This is a past event.
Biomedical Engineering Research Seminar
Juliane Nguyen, Ph.D.
University of North Carolina at Chapel hill
Abstract
A persistent challenge in therapeutic delivery is ensuring that drugs, cells, and microbes accumulate and persist at
diseased sites long enough to provide substantial therapeutic benefit. In the heart, this limitation has constrained the efficacy of therapeutics, such as nanocarriers and cells, for myocardial infarction. To address this, we developed an in situ crosslinking strategy where each administered dose of therapeutic acts as a capturing surface for subsequent doses, thereby amplifying targetable surface area and creating localized depots. Using this approach, we engineered Zippersomes, mesenchymal stem cell-derived extracellular vesicles decorated with high-affinity heterodimerizing leucine zippers, which demonstrated increased accumulation, prolonged cardiac retention and yielded substantial improvements in heart function and tissue repair. Similarly, we created ZipperCells, mesenchymal stem cells engineered to present zipper proteins, which migrate to damaged tissue, crosslink in situ, and form “living depots” that sustain therapeutic presence and provide robust regenerative benefits. Beyond the heart, a similar challenge arises in the gastrointestinal tract, where therapeutic microbes must compete against trillions of resident bacteria and are rapidly cleared.

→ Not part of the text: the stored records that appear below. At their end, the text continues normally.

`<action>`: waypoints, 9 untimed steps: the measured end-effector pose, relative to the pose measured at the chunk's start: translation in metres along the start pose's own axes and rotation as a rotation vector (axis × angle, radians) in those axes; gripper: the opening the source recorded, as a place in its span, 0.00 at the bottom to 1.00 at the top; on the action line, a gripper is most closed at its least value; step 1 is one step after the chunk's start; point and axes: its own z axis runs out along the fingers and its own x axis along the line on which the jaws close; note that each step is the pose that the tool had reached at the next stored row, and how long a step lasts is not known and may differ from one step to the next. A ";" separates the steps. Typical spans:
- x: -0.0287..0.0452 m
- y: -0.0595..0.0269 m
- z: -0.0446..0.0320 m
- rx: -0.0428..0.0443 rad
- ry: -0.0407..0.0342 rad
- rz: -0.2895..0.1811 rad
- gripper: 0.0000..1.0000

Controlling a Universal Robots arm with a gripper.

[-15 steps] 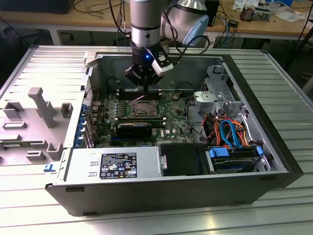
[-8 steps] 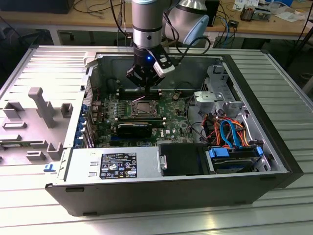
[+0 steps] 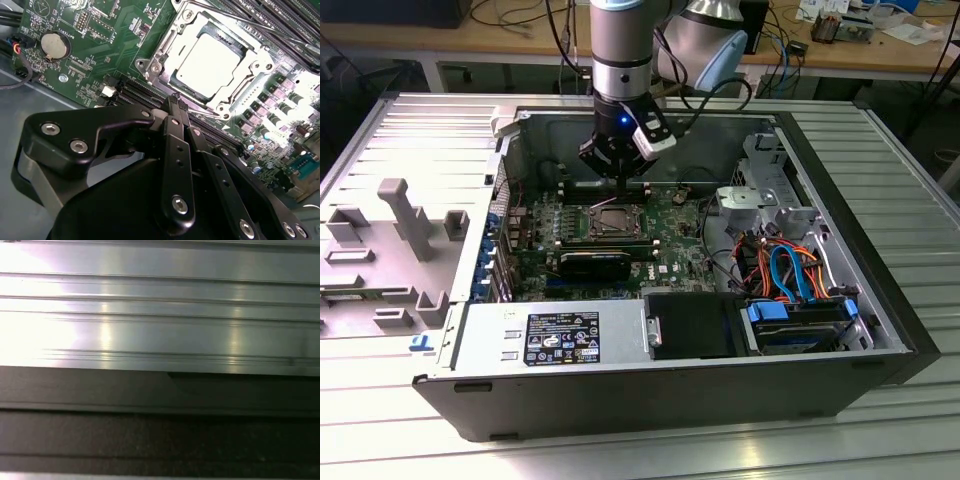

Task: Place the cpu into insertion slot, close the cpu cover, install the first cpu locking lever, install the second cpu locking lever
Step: 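Install the first cpu locking lever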

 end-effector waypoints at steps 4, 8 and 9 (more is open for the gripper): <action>-0.0005 0.0000 0.0023 0.0001 0.0001 0.001 0.11; -0.0016 0.0001 0.0043 0.0004 0.0004 0.008 0.11; -0.0020 0.0001 0.0056 0.0004 0.0006 0.011 0.11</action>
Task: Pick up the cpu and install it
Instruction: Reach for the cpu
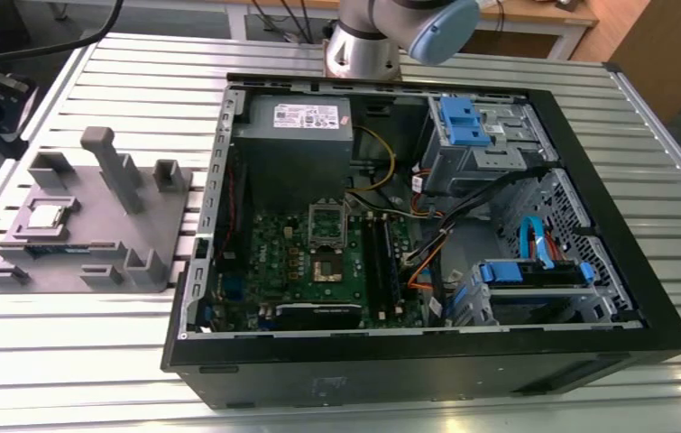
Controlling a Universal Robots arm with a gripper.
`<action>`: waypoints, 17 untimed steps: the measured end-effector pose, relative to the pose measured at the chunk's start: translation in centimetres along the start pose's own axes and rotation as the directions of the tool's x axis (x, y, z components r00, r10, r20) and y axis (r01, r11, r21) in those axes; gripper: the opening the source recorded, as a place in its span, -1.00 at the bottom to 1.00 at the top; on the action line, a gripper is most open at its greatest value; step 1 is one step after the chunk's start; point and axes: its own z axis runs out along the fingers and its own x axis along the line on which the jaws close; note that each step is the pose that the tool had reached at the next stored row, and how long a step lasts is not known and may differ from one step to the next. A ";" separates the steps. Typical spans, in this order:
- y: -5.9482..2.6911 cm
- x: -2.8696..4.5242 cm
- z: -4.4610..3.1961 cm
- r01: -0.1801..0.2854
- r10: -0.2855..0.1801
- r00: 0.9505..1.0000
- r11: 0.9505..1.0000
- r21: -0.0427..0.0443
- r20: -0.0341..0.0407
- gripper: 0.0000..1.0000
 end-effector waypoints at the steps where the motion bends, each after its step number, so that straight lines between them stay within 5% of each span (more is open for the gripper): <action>1: -0.03 0.15 0.16 0.000 0.000 1.000 1.000 0.000 0.000 -0.79; 17: -0.39 2.05 2.98 0.000 0.000 1.000 1.000 0.000 -0.002 -0.79</action>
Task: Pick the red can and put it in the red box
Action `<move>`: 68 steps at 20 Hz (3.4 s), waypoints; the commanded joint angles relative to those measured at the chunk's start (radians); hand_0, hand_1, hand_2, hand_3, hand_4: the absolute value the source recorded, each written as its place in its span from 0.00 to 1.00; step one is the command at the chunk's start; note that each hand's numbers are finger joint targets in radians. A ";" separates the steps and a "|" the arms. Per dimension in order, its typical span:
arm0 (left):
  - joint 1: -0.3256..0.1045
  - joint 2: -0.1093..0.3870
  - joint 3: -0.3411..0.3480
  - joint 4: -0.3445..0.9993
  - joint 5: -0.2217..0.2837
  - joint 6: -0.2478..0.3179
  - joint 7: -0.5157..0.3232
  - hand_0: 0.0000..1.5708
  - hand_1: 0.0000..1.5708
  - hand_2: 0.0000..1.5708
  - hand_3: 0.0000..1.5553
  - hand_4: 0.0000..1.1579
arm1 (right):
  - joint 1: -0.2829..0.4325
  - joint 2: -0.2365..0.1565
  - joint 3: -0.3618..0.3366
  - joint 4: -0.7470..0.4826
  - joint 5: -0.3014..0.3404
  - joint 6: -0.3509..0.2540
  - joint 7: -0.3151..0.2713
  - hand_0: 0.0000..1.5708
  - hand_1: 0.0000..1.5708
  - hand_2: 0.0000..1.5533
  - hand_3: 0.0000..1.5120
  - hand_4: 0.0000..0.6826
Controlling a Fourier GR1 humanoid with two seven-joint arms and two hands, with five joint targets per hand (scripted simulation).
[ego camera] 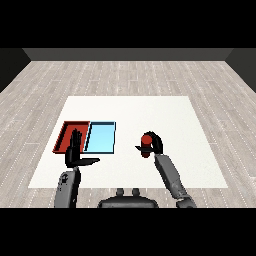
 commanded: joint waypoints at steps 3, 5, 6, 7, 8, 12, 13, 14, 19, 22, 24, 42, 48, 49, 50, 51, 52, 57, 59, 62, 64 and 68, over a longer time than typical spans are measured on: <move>-0.040 -0.024 -0.036 -0.005 -0.013 0.018 0.049 0.00 0.00 0.00 0.00 0.00 | 0.029 0.010 0.078 -0.055 -0.028 -0.061 -0.044 0.93 0.93 0.93 0.93 0.96; 0.034 -0.043 -0.083 -0.103 -0.036 0.034 0.115 0.00 0.00 0.00 0.00 0.00 | 0.088 -0.041 0.033 -0.197 0.005 0.018 0.037 0.92 0.92 0.93 0.93 0.96; -0.003 -0.026 -0.059 0.011 -0.040 0.010 0.040 0.00 0.00 0.00 0.00 0.00 | 0.087 -0.012 0.027 -0.225 0.006 -0.011 0.046 0.91 0.91 0.93 0.93 0.96; -0.018 -0.013 -0.049 0.035 -0.065 0.023 0.025 0.00 0.00 0.00 0.00 0.00 | 0.134 0.009 0.079 -0.216 0.028 -0.044 0.003 0.91 0.91 0.93 0.93 0.96; 0.028 -0.049 -0.102 0.022 -0.088 0.031 -0.008 0.00 0.00 0.00 0.00 0.00 | 0.068 0.010 0.042 -0.198 0.022 -0.038 -0.003 0.91 0.91 0.92 0.93 0.95; -0.024 -0.050 -0.124 0.013 -0.086 0.016 0.049 0.00 0.00 0.00 0.00 0.00 | 0.052 0.010 0.046 -0.281 0.013 -0.047 0.071 0.91 0.91 0.93 0.93 0.95; -0.072 -0.050 -0.159 -0.015 -0.081 0.028 0.138 0.00 0.00 0.00 0.00 0.00 | 0.077 0.010 0.117 -0.322 0.006 -0.096 0.092 0.92 0.92 0.93 0.94 0.95; -0.085 -0.047 -0.131 0.027 -0.062 0.000 0.127 0.00 0.00 0.00 0.00 0.00 | 0.124 0.010 0.124 -0.412 0.043 -0.108 0.137 0.91 0.91 0.93 0.94 0.96; -0.203 -0.051 -0.281 0.096 -0.023 0.118 0.186 0.00 0.00 0.00 0.00 0.00 | 0.053 0.010 0.089 -0.351 0.005 -0.076 0.115 0.91 0.91 0.93 0.94 0.95; -0.172 -0.051 -0.347 0.082 -0.019 0.169 0.164 0.00 0.00 0.00 0.00 0.00 | -0.009 0.010 0.113 -0.289 -0.021 -0.120 0.101 0.91 0.91 0.93 0.94 0.95; -0.178 -0.051 -0.354 0.087 -0.015 0.178 0.163 0.00 0.00 0.00 0.00 0.00 | -0.049 0.010 0.139 -0.299 -0.021 -0.145 0.135 0.91 0.91 0.93 0.94 0.95; -0.324 -0.051 -0.506 0.253 0.044 0.308 0.142 0.00 0.00 0.00 0.00 0.00 | -0.079 0.010 0.366 -0.318 -0.126 -0.285 0.076 0.89 0.89 0.92 0.93 0.90; -0.398 -0.051 -0.537 0.341 0.070 0.346 0.157 0.00 0.00 0.00 0.00 0.00 | -0.039 0.010 0.406 -0.401 -0.108 -0.285 0.092 0.91 0.91 0.92 0.93 0.90; -0.313 -0.051 -0.584 0.236 0.037 0.373 0.201 0.00 0.00 0.00 0.00 0.00 | -0.059 0.010 0.466 -0.386 -0.113 -0.355 0.076 0.91 0.91 0.93 0.93 0.88; -0.417 -0.051 -0.543 0.301 0.072 0.361 0.209 0.00 0.00 0.00 0.00 0.00 | -0.096 0.010 0.347 -0.387 -0.078 -0.253 0.130 0.91 0.91 0.93 0.93 0.88; -0.382 -0.051 -0.501 0.252 0.043 0.325 0.255 0.00 0.00 0.00 0.00 0.00 | -0.001 0.010 0.383 -0.479 -0.038 -0.260 0.154 0.91 0.91 0.92 0.92 0.88; -0.436 -0.051 -0.583 0.332 0.091 0.418 0.179 0.00 0.00 0.00 0.00 0.00 | -0.065 0.010 0.347 -0.426 -0.044 -0.238 0.162 0.92 0.92 0.92 0.92 0.90; -0.453 -0.051 -0.524 0.350 0.074 0.320 0.194 0.00 0.00 0.00 0.00 0.00 | -0.102 0.010 0.442 -0.389 -0.132 -0.329 0.099 0.92 0.92 0.92 0.91 0.87; -0.427 -0.051 -0.551 0.273 0.037 0.363 0.247 0.00 0.00 0.00 0.00 0.00 | -0.072 0.010 0.433 -0.423 -0.133 -0.281 0.104 0.92 0.92 0.92 0.92 0.87; -0.444 -0.051 -0.569 0.261 0.084 0.380 0.270 0.00 0.00 0.00 0.00 0.00 | -0.181 0.010 0.454 -0.271 -0.216 -0.352 0.035 0.92 0.92 0.93 0.92 0.81; -0.407 -0.051 -0.661 0.257 0.079 0.480 0.211 0.00 0.00 0.00 0.00 0.00 | -0.062 0.010 0.511 -0.461 -0.154 -0.365 0.095 0.93 0.93 0.94 0.93 0.77; -0.453 -0.050 -0.600 0.331 0.028 0.502 0.242 0.46 0.46 0.48 0.16 0.59 | -0.150 0.010 0.440 -0.409 -0.170 -0.331 0.113 0.97 0.97 0.94 0.93 0.76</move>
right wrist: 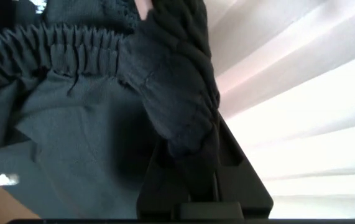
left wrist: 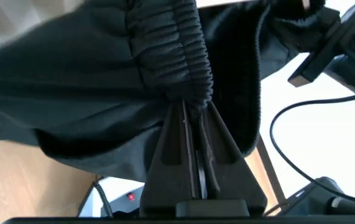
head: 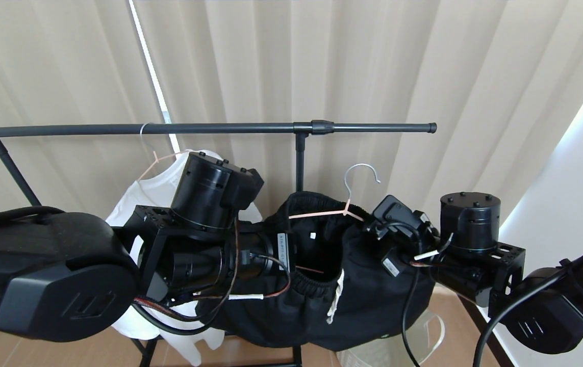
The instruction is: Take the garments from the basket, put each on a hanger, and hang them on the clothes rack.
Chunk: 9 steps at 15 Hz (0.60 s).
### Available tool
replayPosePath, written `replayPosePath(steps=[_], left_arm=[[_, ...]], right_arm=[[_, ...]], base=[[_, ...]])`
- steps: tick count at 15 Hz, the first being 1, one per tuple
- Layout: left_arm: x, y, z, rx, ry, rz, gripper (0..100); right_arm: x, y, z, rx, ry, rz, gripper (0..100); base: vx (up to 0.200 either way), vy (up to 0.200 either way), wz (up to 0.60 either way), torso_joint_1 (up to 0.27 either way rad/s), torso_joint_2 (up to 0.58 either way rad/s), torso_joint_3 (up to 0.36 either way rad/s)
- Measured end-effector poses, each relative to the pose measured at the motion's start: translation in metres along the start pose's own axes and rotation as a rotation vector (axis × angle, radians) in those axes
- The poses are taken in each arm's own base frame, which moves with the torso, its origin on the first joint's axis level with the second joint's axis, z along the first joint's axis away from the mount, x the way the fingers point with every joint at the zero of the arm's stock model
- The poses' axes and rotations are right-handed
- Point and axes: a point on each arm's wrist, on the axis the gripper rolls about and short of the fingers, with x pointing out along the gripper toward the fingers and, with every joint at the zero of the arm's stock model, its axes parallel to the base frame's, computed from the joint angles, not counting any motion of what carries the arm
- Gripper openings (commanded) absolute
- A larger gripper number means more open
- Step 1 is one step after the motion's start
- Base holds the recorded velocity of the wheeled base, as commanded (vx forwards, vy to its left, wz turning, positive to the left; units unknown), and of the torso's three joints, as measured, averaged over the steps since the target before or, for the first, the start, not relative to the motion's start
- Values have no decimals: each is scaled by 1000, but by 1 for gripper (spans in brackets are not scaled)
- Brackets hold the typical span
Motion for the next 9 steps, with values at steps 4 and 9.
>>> replayPosePath(steps=[4,9], left_arm=[[0,-3,-2,9,1,-4,0],[-1,2,9,20,-89,40,0]], right_arm=[[0,0,4,6,-48,-15,0],[-9,-2,8,15,-148,-16,0]], base=[[0,0,0,0,0,0],[0,0,0,0,0,0]])
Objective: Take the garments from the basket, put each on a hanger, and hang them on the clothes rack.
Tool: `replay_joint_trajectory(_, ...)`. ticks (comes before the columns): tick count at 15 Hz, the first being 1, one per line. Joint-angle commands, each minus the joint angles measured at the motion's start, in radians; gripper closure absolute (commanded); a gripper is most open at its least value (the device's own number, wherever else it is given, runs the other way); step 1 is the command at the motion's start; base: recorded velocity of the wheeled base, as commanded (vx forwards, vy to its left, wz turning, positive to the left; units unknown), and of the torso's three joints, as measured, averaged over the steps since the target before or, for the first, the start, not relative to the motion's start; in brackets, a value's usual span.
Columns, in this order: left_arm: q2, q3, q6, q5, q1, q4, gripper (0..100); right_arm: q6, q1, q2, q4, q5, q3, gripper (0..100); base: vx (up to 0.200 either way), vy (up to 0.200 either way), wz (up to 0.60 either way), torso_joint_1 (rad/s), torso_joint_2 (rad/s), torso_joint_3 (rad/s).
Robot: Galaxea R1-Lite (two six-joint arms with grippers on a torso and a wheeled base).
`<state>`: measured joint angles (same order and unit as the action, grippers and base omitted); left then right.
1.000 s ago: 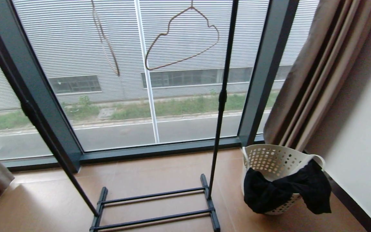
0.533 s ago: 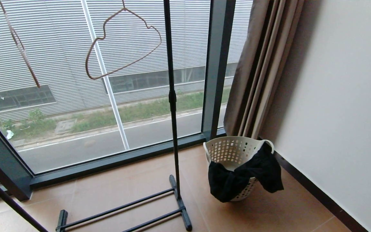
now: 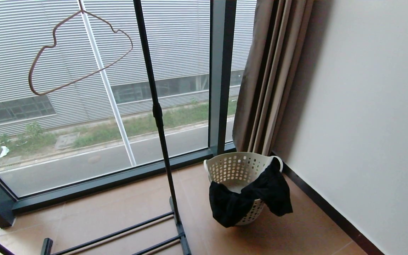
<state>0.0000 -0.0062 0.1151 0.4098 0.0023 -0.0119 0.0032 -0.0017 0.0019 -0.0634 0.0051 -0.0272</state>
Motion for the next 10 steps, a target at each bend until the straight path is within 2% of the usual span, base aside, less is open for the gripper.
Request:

To address this, we engineered the probiotic yeast Saccharomyces boulardii to bind extracellular matrix proteins enriched at sites of inflammation. This targeted strategy prolonged gut residence, supported robust microbial persistence, and yielded substantial improvements in both inflammatory markers and histological recovery in models of colitis.
Bio
Dr. Juliane Nguyen is Professor and Vice Chair in the Division of Pharmacoengineering and Molecular Pharmaceutics, School of Pharmacy, University of North Carolina at Chapel Hill. She serves as the Director of Graduate Admissions for the DPMP PhD program. Before joining UNC, she earned her PhD from the Philipps-University of Marburg and subsequently completed a postdoctoral fellowship at UCSF, supported by the Deutsche Forschungsgemeinschaft (DFG). Dr. Nguyen leads an interdisciplinary lab to develop innovative and personalized biotherapeutics for cancer, myocardial infarction, colitis, and other diseases by merging cutting-edge molecular engineering with pharmaceutical sciences and bioinformatics. Her work has been published in Nature Communications, Nature Biotechnology, Nature Reviews Bioengineering, Advanced Functional Materials, Biomaterials, Advanced Drug Delivery Reviews, and other key journals. She has led research programs supported by more than $20 million in grant funding. She served as a member of the NIH Drug and Biologic Therapeutic Delivery (DBTD) study section (2021-2025). Additionally, Dr. Nguyen is the Executive Editor of Advanced Drug Delivery Reviews, the Associate Editor of CMBE, and serves on the Editorial Board of the Journal of Controlled Release. Dr. Nguyen has received several prestigious awards, including the NY-STAR faculty award, the UB Exceptional Young Investigator award, the NSF CAREER Award, the Biomedical Engineering Society - CMBE Young Innovator Award, and the AAPS Emerging Leader Award. She was the recipient of the Galenus Guest Professorship at ETH Zurich. Dr. Nguyen was named a Fellow of the Controlled Release Society, a Fellow of the American Institute for Medical and Biological Engineering, and a Fellow of the American Association of Pharmaceutical Scientists.